## Task requirements
Look through the listing below, and wherever a line has the string "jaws", pull it out.
(Data for this exercise begins)
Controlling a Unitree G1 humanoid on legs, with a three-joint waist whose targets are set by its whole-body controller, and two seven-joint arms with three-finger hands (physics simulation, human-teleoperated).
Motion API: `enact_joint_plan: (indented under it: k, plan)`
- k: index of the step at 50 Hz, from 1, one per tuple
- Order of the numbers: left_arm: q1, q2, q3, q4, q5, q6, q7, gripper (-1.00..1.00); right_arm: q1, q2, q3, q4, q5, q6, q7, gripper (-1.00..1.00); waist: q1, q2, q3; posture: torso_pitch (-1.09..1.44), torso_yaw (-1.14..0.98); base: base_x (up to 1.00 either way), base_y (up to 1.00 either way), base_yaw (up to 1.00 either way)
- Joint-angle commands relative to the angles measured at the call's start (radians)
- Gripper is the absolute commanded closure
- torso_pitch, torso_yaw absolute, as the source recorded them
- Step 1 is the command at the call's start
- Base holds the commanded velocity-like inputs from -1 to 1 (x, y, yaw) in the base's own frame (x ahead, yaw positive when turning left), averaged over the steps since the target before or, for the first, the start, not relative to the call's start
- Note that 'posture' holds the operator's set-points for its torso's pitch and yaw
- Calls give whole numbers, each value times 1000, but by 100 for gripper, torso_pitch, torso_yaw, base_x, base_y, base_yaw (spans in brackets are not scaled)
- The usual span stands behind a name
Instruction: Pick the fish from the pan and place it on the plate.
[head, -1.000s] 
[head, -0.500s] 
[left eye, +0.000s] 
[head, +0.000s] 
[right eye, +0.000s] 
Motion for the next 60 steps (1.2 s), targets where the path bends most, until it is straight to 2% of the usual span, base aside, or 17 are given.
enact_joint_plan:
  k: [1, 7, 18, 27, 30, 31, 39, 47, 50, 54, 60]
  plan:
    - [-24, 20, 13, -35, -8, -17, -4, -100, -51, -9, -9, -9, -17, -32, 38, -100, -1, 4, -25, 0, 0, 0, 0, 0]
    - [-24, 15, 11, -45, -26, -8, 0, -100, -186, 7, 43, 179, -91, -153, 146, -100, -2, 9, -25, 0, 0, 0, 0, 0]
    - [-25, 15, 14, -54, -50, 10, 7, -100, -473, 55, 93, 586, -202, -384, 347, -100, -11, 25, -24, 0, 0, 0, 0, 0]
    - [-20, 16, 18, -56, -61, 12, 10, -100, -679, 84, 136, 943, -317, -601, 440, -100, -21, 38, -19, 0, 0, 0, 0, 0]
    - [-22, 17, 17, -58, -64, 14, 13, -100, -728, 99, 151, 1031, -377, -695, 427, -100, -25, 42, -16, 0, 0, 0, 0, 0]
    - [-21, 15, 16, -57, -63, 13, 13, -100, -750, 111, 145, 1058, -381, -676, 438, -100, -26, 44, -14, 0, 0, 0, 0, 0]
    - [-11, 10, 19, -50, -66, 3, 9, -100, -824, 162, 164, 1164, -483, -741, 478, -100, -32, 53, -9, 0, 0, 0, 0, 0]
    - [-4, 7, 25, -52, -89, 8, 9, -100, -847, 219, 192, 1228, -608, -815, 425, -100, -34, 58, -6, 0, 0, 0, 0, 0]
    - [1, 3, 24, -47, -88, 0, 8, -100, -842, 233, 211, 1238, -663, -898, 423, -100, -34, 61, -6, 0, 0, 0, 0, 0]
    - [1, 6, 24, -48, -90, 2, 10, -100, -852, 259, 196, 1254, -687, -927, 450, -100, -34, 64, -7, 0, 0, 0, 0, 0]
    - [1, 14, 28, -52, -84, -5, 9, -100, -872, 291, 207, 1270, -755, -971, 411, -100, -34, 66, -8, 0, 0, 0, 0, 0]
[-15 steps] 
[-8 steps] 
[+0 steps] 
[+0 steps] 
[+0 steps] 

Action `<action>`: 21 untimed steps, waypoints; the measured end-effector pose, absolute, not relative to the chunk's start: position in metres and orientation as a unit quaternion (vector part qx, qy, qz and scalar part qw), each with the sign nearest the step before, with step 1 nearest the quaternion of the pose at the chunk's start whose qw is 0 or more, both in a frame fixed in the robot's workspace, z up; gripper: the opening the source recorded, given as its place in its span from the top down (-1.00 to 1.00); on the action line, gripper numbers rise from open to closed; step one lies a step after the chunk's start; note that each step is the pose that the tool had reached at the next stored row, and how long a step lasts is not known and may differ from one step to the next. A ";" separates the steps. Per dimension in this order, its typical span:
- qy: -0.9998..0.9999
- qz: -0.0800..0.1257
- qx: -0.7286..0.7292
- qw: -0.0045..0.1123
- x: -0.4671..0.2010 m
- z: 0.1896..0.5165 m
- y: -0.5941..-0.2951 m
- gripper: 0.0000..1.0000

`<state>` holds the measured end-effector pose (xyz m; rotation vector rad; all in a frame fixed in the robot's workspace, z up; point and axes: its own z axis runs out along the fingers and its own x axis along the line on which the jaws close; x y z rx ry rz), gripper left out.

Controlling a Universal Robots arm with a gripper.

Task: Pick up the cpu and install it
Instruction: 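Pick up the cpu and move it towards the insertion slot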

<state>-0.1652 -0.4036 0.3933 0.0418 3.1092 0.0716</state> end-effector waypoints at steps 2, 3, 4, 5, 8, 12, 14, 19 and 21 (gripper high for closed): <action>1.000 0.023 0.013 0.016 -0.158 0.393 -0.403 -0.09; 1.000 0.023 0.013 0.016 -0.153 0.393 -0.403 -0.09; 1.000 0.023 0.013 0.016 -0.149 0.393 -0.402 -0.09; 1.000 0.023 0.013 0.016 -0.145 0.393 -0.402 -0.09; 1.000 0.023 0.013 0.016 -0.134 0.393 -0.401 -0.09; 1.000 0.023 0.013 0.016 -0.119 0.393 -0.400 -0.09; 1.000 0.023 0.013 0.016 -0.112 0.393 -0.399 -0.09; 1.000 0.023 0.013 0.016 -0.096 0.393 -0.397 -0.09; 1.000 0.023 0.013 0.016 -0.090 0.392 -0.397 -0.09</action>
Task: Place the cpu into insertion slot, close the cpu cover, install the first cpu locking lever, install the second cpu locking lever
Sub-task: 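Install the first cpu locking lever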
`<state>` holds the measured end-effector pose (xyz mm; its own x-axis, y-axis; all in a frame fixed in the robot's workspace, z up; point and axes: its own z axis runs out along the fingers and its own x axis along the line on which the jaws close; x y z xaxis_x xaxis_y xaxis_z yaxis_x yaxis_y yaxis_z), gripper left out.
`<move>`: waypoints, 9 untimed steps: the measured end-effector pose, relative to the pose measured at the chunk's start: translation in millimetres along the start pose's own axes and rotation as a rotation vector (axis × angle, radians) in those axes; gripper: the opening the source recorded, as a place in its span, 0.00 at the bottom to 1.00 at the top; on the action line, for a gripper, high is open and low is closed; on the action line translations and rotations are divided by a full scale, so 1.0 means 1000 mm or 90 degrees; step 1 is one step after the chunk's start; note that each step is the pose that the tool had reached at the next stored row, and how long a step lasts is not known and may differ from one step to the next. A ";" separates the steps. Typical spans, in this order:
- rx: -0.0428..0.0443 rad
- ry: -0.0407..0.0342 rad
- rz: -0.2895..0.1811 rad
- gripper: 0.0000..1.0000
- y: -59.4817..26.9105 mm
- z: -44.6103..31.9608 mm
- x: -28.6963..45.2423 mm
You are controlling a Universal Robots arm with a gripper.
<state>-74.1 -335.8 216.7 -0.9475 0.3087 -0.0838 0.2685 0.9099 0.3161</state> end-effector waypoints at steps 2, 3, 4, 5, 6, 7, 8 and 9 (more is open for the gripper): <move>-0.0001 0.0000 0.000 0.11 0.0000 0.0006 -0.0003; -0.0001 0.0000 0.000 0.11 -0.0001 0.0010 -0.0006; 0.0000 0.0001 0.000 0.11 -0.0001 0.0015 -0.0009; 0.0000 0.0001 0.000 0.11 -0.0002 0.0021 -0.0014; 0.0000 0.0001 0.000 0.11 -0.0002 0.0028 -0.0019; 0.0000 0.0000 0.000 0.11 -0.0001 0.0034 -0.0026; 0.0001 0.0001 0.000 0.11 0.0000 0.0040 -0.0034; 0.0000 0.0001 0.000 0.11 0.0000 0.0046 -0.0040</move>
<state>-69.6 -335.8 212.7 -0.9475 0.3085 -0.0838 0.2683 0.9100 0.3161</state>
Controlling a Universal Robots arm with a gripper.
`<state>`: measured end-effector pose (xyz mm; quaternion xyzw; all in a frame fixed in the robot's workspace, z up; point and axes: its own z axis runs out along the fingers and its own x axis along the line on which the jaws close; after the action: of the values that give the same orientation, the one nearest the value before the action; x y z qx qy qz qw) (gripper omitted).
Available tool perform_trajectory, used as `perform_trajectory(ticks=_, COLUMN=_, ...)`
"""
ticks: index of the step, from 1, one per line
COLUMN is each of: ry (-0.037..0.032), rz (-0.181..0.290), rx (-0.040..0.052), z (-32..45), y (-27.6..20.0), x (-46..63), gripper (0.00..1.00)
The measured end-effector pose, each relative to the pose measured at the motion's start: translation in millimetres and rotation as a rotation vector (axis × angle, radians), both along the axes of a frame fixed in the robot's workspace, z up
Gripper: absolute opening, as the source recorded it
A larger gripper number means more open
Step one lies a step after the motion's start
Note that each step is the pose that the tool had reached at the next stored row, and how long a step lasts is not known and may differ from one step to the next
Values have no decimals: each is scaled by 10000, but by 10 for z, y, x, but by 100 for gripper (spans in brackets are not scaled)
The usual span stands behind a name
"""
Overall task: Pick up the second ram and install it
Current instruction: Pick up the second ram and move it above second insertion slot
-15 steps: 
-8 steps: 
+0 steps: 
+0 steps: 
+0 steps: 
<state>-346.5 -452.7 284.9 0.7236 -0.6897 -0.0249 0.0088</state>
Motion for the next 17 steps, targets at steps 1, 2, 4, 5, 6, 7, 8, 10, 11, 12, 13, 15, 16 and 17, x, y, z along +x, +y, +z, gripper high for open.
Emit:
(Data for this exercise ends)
## Written reply
`<state>` holds the measured end-effector pose (xyz m; rotation vector rad; all in a frame fixed in the robot's workspace, z up; point and axes: its own z axis runs out along the fingers and its own x axis along the line on which the jaws close; x y z rx ry rz), gripper left out.
`<state>` holds the measured end-effector pose (xyz mm; its own x-axis, y-axis; all in a frame fixed in the robot's workspace, z up; point and axes: its own z axis runs out along the fingers and its own x axis along the line on which the jaws close; x y z xaxis_x xaxis_y xaxis_z yaxis_x yaxis_y yaxis_z), gripper left out.
`<state>`: measured end-effector pose (xyz mm; quaternion xyzw; all in a frame fixed in the robot's workspace, z up; point and axes: its own z axis runs out along the fingers and its own x axis along the line on which the jaws close; after the action: of the values that give the same orientation, the one nearest the value before the action; x y z qx qy qz qw) (gripper omitted).

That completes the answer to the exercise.